━━━ RECORDED INFORMATION ━━━

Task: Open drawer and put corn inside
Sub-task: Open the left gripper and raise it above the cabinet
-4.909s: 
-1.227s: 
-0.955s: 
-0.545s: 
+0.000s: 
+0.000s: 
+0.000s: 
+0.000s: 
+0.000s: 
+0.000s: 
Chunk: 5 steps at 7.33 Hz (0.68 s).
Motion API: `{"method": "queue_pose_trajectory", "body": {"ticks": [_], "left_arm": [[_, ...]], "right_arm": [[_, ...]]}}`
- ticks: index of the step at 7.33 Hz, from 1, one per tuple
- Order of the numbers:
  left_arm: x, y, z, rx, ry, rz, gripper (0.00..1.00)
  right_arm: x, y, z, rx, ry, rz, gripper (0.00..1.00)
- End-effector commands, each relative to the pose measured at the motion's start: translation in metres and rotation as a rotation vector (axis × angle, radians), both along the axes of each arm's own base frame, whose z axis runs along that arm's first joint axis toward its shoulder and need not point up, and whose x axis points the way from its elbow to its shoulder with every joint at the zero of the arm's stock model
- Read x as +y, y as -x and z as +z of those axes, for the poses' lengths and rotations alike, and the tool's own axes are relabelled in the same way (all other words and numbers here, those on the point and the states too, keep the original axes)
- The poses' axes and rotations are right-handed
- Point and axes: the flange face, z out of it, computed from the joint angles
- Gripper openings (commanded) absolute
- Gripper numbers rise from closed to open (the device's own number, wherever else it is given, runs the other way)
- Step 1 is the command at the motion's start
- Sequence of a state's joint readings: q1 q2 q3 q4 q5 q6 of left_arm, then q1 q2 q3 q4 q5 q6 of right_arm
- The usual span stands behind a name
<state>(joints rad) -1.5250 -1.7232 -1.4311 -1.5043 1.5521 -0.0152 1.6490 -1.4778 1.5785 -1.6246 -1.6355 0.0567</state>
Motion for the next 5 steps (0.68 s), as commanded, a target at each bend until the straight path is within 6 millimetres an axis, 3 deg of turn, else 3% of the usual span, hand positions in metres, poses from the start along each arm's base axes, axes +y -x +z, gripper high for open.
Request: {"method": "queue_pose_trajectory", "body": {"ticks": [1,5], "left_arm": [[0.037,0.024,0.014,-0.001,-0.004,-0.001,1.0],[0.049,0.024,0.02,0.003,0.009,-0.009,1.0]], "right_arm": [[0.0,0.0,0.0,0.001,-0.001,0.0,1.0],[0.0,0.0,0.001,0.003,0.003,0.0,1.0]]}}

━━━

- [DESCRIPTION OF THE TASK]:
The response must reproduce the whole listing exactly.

- [COMPLETED TASK]:
Task: Open drawer and put corn inside
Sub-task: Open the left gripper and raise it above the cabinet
-4.909s: 
-1.227s: 
-0.955s: 
-0.545s: 
+0.000s: 
+0.000s: 
+0.000s: 
+0.000s: 
+0.000s: 
+0.000s: 
Chunk: 5 steps at 7.33 Hz (0.68 s).
Motion API: `{"method": "queue_pose_trajectory", "body": {"ticks": [_], "left_arm": [[_, ...]], "right_arm": [[_, ...]]}}`
- ticks: index of the step at 7.33 Hz, from 1, one per tuple
- Order of the numbers:
  left_arm: x, y, z, rx, ry, rz, gripper (0.00..1.00)
  right_arm: x, y, z, rx, ry, rz, gripper (0.00..1.00)
- End-effector commands, each relative to the pose measured at the motion's start: translation in metres and rotation as a rotation vector (axis × angle, radians), both along the axes of each arm's own base frame, whose z axis runs along that arm's first joint axis toward its shoulder and need not point up, and whose x axis points the way from its elbow to its shoulder with every joint at the zero of the arm's stock model
- Read x as +y, y as -x and z as +z of those axes, for the poses' lengths and rotations alike, and the tool's own axes are relabelled in the same way (all other words and numbers here, those on the point and the states too, keep the original axes)
- The poses' axes and rotations are right-handed
- Point and axes: the flange face, z out of it, computed from the joint angles
- Gripper openings (commanded) absolute
- Gripper numbers rise from closed to open (the device's own number, wherever else it is given, runs the other way)
- Step 1 is the command at the motion's start
- Sequence of a state's joint readings: q1 q2 q3 q4 q5 q6 of left_arm, then q1 q2 q3 q4 q5 q6 of right_arm
- The usual span stands behind a name
<state>(joints rad) -1.5250 -1.7232 -1.4311 -1.5043 1.5521 -0.0152 1.6490 -1.4778 1.5785 -1.6246 -1.6355 0.0567</state>
Motion for the next 5 steps (0.68 s), as commanded, a target at each bend until the straight path is within 6 millimetres an axis, 3 deg of turn, else 3% of the usual span, hand positions in metres, poses from the start along each arm's base axes, axes +y -x +z, gripper high for open.
Request: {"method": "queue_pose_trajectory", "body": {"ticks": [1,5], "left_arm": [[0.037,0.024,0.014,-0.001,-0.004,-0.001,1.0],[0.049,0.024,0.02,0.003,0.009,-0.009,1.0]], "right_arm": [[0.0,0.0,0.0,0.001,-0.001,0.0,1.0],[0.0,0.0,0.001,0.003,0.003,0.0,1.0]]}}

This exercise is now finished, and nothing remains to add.